• **WHAT YOU ARE ASKED TO DO**
A faithful, complete copy of the records is required.

[Saved data entries]
★ ★ ★ ★
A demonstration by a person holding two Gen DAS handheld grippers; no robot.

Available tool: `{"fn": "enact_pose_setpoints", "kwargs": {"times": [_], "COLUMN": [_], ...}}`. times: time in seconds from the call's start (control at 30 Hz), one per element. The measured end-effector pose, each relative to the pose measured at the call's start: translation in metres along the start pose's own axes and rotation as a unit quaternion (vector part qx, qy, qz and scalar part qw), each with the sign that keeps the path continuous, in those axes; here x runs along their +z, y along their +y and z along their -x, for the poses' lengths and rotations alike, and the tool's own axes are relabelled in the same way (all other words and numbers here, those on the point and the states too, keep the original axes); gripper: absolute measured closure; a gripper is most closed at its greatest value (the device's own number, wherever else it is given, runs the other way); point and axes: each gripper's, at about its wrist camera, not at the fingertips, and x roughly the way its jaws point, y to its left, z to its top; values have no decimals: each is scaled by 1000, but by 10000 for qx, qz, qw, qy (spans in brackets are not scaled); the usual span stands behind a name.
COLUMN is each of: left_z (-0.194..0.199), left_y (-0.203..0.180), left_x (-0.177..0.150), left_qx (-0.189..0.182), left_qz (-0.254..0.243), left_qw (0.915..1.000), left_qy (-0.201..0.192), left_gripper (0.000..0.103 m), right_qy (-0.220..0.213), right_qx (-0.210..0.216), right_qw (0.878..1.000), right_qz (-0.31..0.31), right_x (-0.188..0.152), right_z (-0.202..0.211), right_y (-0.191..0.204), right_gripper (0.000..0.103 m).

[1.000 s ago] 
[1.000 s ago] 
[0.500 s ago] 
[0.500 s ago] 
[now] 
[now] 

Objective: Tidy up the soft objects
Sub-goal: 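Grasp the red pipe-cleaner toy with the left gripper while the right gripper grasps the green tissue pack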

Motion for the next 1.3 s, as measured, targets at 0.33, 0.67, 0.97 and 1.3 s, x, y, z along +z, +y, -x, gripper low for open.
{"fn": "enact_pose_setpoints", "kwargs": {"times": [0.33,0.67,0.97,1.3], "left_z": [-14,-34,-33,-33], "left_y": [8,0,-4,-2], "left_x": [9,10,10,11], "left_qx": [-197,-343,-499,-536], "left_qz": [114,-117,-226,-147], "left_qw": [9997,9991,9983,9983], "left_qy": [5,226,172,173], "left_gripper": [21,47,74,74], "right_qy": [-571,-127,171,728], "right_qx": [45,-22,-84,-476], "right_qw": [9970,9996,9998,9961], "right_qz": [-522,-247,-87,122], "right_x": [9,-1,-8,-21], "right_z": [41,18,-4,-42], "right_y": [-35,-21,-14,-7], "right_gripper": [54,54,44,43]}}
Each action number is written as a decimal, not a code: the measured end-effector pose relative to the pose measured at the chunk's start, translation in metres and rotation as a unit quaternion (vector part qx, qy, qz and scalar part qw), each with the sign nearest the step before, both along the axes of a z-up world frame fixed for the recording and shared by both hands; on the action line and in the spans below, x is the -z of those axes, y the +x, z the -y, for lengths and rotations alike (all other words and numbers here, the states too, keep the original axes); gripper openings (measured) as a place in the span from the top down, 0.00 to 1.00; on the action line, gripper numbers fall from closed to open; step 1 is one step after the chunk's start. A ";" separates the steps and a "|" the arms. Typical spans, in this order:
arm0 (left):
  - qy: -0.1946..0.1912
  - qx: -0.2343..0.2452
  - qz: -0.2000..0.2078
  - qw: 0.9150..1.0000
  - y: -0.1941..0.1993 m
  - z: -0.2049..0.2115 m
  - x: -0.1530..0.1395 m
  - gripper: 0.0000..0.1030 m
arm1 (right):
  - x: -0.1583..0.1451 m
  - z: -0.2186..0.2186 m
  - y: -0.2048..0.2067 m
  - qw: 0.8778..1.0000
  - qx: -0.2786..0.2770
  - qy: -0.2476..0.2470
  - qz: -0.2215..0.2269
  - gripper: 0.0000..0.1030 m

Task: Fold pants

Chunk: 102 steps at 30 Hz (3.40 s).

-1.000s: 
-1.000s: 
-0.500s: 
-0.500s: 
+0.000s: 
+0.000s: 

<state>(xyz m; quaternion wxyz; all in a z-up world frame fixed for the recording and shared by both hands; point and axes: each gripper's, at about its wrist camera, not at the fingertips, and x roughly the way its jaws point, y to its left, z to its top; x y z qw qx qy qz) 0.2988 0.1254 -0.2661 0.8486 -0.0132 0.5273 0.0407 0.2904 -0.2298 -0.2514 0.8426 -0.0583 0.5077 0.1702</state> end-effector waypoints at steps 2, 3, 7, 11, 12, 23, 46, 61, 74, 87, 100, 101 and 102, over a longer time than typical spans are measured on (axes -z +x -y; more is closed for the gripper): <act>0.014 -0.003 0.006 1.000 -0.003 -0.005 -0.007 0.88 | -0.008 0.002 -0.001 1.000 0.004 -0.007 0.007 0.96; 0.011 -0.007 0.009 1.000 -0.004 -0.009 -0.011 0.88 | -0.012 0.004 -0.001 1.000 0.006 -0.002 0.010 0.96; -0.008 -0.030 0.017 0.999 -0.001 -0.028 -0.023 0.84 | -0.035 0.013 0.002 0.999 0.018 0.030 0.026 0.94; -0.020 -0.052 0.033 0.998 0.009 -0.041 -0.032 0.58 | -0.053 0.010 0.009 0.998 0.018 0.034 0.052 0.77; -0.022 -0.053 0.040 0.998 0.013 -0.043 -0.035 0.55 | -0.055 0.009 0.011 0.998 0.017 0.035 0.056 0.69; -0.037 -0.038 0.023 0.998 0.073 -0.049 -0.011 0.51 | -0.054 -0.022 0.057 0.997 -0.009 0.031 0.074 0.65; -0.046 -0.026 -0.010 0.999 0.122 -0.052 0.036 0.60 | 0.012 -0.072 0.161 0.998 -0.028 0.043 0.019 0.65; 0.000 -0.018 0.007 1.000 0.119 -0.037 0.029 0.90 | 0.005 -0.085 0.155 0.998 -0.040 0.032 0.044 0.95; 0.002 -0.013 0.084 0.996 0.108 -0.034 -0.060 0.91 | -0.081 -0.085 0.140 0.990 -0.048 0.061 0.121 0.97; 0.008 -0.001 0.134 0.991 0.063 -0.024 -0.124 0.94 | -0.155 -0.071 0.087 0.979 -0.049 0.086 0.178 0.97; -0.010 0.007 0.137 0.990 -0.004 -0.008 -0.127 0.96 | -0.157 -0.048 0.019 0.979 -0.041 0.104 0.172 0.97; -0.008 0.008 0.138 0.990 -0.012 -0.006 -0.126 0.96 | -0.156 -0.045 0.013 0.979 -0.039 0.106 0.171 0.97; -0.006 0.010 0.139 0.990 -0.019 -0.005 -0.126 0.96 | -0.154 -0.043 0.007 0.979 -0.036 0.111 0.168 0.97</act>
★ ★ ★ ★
• **RESPONSE TO THIS TASK**
A demonstration by a person holding two Gen DAS handheld grippers; no robot.

Available tool: `{"fn": "enact_pose_setpoints", "kwargs": {"times": [_], "COLUMN": [_], ...}}`. times: time in seconds from the call's start (control at 30 Hz), one per element. The measured end-effector pose, each relative to the pose measured at the call's start: translation in metres along the start pose's own axes and rotation as a unit quaternion (vector part qx, qy, qz and scalar part qw), each with the sign that keeps the path continuous, in those axes; here x runs along their +z, y along their +y and z along their -x, for the poses' lengths and rotations alike, and the tool's own axes are relabelled in the same way (all other words and numbers here, those on the point and the states too, keep the original axes); gripper: absolute measured closure; a gripper is most closed at its greatest value (the device's own number, wherever else it is given, runs the other way); point and axes: each gripper's, at about its wrist camera, not at the fingertips, and x roughly the way its jaws point, y to its left, z to its top; values have no decimals: each is scaled by 1000, but by 10000 for qx, qz, qw, qy (spans in brackets are not scaled); the usual span stands behind a name.
COLUMN is each of: left_z (-0.194..0.199), left_y (-0.203..0.180), left_x (-0.177..0.150), left_qx (-0.189..0.182), left_qz (-0.254..0.243), left_qw (0.915..1.000), left_qy (-0.201..0.192), left_gripper (0.000..0.103 m), right_qy (-0.220..0.213), right_qx (-0.210..0.216), right_qw (0.878..1.000), right_qz (-0.31..0.31), right_x (-0.188..0.152), right_z (-0.202..0.211), right_y (-0.191..0.204), right_gripper (0.000..0.103 m).

[1.000 s ago] 
[1.000 s ago] 
[0.500 s ago] 
[0.500 s ago] 
[now] 
[now] 

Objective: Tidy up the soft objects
Sub-goal: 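Grasp the red pipe-cleaner toy with the left gripper while the right gripper grasps the green tissue pack
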
Motion for the next 1.3 s, as measured, targets at 0.33, 0.67, 0.97 and 1.3 s, x, y, z along +z, +y, -x, gripper low for open.
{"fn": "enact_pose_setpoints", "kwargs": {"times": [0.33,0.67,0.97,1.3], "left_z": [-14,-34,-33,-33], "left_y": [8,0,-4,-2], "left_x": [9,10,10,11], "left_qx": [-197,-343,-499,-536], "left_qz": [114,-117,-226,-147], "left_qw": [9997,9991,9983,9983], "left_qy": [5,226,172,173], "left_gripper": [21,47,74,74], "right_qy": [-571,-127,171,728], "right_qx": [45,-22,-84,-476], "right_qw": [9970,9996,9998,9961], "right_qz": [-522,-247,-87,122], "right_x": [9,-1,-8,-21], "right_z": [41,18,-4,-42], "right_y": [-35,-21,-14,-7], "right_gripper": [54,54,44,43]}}
Each action number is written as a decimal, not a code: the measured end-effector pose relative to the pose measured at the chunk's start, translation in metres and rotation as a unit quaternion (vector part qx, qy, qz and scalar part qw), each with the sign nearest the step before, both along the axes of a z-up world frame fixed for the recording and shared by both hands; on the action line and in the spans below, x is the -z of those axes, y the +x, z the -y, for lengths and rotations alike (all other words and numbers here, the states too, keep the original axes); gripper openings (measured) as a place in the span from the top down, 0.00 to 1.00; on the action line, gripper numbers fall from closed to open; step 1 is one step after the chunk's start. A ";" separates the steps and a "|" the arms. Typical spans, in this order:
arm0 (left):
  - qy: -0.1946..0.1912
  - qx: -0.2343..0.2452
  - qz: -0.2000..0.2078
  - qw: 0.9150..1.0000
  - y: -0.1941..0.1993 m
  - z: -0.2049..0.2115 m
  - x: -0.1530..0.1395 m
  - gripper: 0.0000..0.1030 m
arm1 (right):
  - x: -0.1583..0.1451 m
  - z: -0.2186..0.2186 m
  - y: -0.2048..0.2067 m
  - qw: 0.8778..1.0000
  - qx: -0.2786..0.2770
  - qy: -0.2476..0.2470
  - qz: -0.2215..0.2269
  - gripper: 0.0000..0.1030 m

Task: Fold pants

Chunk: 102 steps at 30 Hz (3.40 s).

-1.000s: 
-1.000s: 
-0.500s: 
-0.500s: 
+0.000s: 
+0.000s: 

<state>(xyz m; quaternion wxyz; all in a z-up world frame fixed for the recording and shared by both hands; point and axes: each gripper's, at about its wrist camera, not at the fingertips, and x roughly the way its jaws point, y to its left, z to its top; x y z qw qx qy qz) 0.2988 0.1254 -0.2661 0.8486 -0.0132 0.5273 0.0407 0.2904 -0.2298 -0.2514 0.8426 -0.0583 0.5077 0.1702</state> end-effector waypoints at steps 2, 3, 7, 11, 12, 23, 46, 61, 74, 87, 100, 101 and 102, over a longer time than typical spans are measured on (axes -z +x -y; more is closed for the gripper): <act>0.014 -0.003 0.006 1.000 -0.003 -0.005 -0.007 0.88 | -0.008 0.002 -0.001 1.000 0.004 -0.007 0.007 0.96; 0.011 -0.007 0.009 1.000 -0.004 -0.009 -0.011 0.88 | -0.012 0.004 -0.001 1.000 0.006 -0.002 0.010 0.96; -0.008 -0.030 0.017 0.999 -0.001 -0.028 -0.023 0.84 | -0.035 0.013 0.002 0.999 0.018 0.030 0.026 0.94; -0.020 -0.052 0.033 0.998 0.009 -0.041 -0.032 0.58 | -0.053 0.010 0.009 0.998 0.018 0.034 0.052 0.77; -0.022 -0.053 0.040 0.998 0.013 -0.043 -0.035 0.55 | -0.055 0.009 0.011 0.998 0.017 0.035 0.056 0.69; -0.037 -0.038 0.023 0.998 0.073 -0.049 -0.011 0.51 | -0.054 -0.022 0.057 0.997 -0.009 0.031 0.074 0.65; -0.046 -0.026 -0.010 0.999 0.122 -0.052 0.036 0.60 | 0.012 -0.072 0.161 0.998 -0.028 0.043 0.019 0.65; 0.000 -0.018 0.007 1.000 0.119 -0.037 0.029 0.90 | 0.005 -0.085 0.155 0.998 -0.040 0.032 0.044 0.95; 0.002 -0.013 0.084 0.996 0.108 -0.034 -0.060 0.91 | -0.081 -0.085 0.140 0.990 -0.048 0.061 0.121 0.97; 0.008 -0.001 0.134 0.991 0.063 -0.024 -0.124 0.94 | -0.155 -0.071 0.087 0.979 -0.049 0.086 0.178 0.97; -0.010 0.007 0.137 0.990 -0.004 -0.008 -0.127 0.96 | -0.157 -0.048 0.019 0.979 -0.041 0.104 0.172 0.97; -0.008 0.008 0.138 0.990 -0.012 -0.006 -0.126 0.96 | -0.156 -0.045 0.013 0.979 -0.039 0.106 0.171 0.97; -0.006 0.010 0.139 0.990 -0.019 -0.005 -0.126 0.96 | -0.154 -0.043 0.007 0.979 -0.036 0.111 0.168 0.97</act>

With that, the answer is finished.